Publicado 09/09/2026 00:48

A Coreia do Sul nega ter tomado “qualquer decisão” sobre o envio de tropas ao Estreito de Ormuz

PARIS, 8 de setembro de 2026  -- O presidente francês Emmanuel Macron (à direita) aperta a mão do presidente sul-coreano Lee Jae Myung no Palácio do Eliseu, em Paris, França, em 8 de setembro de 2026.
Henri Szwarc / Xinhua News / Europa Press

O presidente Lee discute com Macron esse e outros assuntos durante uma visita à França, na qual Paris e Seul firmam oito acordos bilaterais

MADRID, 9 set. (EUROPA PRESS) -

A Coreia do Sul afirmou que “nenhuma decisão foi tomada” por seu governo a respeito do pedido dos Estados Unidos de enviar tropas ao Estreito de Ormuz, indicando que “é difícil até mesmo estabelecer um cronograma” e afirmando que a conversa mantida nesta terça-feira em Paris entre o presidente sul-coreano, Lee Jae Myung, e seu homólogo francês, Emmanuel Macron, sobre o estreito não deve ser interpretada como uma “discussão sobre o envio de tropas”.

Foi o que transmitiu o assessor de segurança nacional sul-coreano, Wi Sung Lac, ao final de uma coletiva de imprensa conjunta entre Macron e Lee, que declarou que o Eliseu e a Casa Azul continuarão trabalhando juntos para restaurar a liberdade de navegação no Estreito de Ormuz, conforme informou a agência sul-coreana Yonhap.

“O presidente Lee abordou o assunto partindo da premissa de definir medidas de contribuição com base nos interesses nacionais e no consenso público, reconhecendo a especial importância da estabilidade no estreito”, destacou Wi.

Essa troca de ideias ocorreu depois que o porta-voz do Ministério das Relações Exteriores do Irã, Esmaeil Baqaei, alertou na segunda-feira sobre “graves consequências” caso a Coreia do Sul realize um deslocamento militar no Oriente Médio, alegando que isso seria visto como “um apoio direto” aos Estados Unidos.

No entanto, o assessor de segurança nacional sul-coreano também informou que houve uma troca de informações a esse respeito com Teerã: “Depois de verem notícias na mídia iraniana, funcionários de nível operacional nos questionaram”, afirmou ele, referindo-se ao possível envio de tropas sul-coreanas.
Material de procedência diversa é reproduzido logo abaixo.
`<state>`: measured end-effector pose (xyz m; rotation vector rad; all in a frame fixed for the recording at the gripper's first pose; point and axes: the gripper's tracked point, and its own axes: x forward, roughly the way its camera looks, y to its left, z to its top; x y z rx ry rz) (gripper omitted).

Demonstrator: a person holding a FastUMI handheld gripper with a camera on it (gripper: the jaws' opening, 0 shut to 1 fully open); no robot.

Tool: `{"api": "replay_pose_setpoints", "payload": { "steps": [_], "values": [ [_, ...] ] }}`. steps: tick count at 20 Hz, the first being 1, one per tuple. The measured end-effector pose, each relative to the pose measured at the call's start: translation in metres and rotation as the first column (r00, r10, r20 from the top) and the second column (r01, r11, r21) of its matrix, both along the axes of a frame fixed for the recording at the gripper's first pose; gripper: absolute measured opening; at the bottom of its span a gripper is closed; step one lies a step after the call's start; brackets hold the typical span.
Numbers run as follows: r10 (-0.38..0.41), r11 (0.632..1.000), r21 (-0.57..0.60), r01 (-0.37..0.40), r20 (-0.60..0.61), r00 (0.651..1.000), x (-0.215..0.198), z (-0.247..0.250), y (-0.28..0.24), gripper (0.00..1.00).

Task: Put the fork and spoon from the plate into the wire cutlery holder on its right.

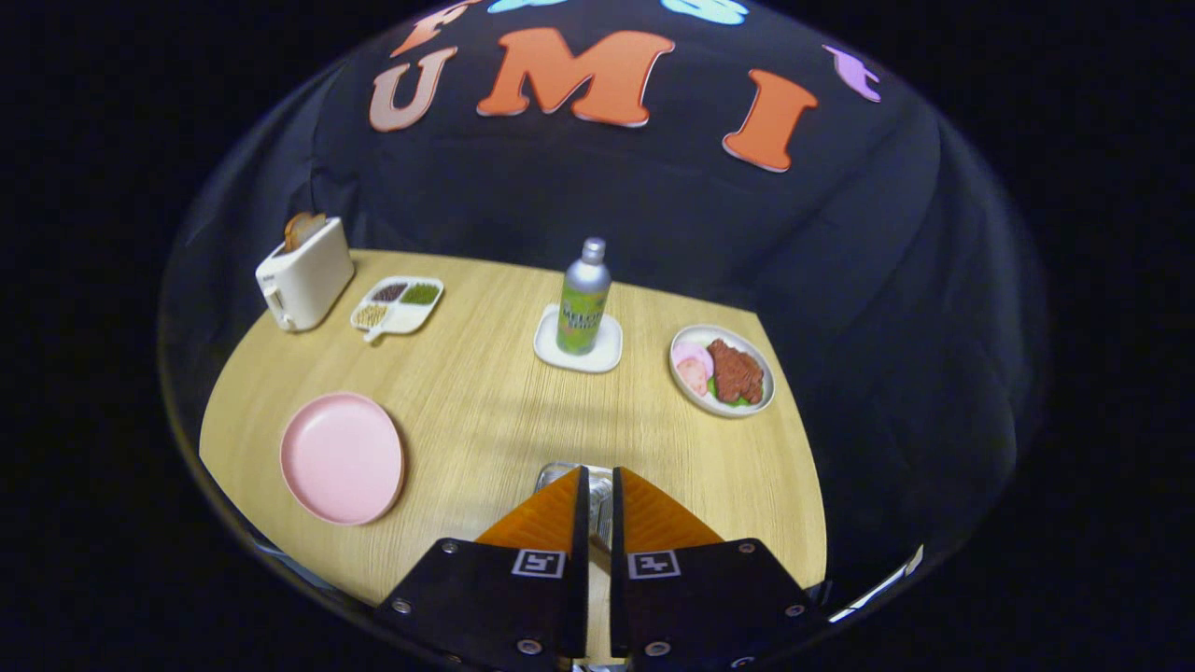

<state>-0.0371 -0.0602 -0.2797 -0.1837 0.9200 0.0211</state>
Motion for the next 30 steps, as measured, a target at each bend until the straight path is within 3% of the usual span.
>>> {"api": "replay_pose_setpoints", "payload": {
  "steps": [5,13,16,23,25,30],
  "values": [
    [-0.025,1.000,-0.011,0.029,0.280,0.960,0.035,0.073,-0.010,0.15],
    [-0.029,0.999,0.027,0.016,0.593,0.805,0.059,0.202,0.003,0.27],
    [-0.053,0.996,0.084,-0.003,0.647,0.761,0.048,0.236,0.014,0.40],
    [-0.120,0.981,0.191,-0.023,0.701,0.703,0.045,0.264,0.013,0.89],
    [-0.113,0.981,0.190,-0.037,0.717,0.688,0.044,0.268,0.012,0.95],
    [-0.063,0.986,0.147,-0.073,0.751,0.657,0.039,0.273,0.015,0.97]
  ]
}}
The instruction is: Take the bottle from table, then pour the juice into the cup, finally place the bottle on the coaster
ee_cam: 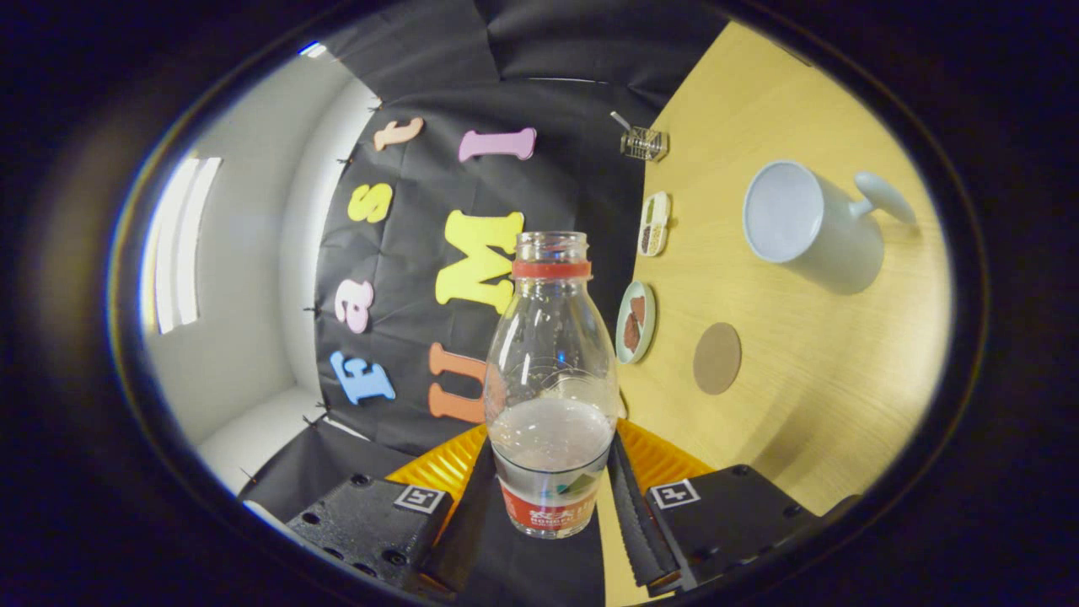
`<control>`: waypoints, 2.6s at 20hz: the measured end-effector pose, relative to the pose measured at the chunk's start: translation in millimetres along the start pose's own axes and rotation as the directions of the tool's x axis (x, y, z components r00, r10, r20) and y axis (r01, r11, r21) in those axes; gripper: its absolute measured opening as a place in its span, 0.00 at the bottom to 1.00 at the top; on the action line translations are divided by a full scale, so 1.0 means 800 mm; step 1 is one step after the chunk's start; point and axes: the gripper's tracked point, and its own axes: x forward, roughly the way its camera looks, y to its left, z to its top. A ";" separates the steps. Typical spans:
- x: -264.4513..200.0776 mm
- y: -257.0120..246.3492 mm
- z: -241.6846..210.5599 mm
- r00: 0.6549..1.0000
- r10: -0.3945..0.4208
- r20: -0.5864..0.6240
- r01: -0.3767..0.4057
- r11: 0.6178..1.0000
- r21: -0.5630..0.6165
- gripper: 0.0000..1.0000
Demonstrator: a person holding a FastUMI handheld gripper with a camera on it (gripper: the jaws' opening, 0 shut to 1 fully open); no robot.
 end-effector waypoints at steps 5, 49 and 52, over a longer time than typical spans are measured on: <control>0.002 -0.003 0.004 1.000 -0.001 0.020 -0.001 0.998 0.070 0.73; 0.018 0.023 0.014 0.998 0.037 0.059 -0.055 0.935 0.349 0.73; 0.017 0.029 0.015 0.997 0.035 0.063 -0.056 0.926 0.373 0.74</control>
A isso, Seul respondeu informando que está “analisando o assunto e que nada foi decidido”, esclareceu.

FRANÇA E COREIA DO SUL ASSINAM OITO ACORDOS EM VÁRIAS ÁREAS

O próprio Wi explicou em um comunicado da Casa Azul publicado após o encontro bilateral com a França que a conversa entre Lee e Macron sobre o estreito ocorreu durante um almoço privado, no qual ambas as partes “foram além das questões bilaterais e trocaram pontos de vista sobre assuntos internacionais de grande relevância”, mencionando tanto a situação do estreito estratégico quanto “a guerra na Ucrânia”.

“Graças a isso, os dois líderes ampliaram seu consenso sobre temas-chave e debateram medidas de cooperação estratégica, consolidando assim ainda mais a parceria estratégica global entre os dois países”, acrescenta o texto.

A visita do presidente sul-coreano e de sua equipe à capital francesa também serviu para a assinatura de até oito acordos e memorandos de entendimento relacionados a “áreas como defesa, aviação, inteligência artificial, semicondutores e tecnologias quânticas, energia nuclear, competitividade industrial, propriedade intelectual, setor espacial e cooperação cultural”.

Além disso, Seul e Paris também concordaram em “iniciar um diálogo de alto nível sobre energia nuclear civil, atendendo à proposta feita pelo presidente Macron no último mês de abril”, acrescentou Wi.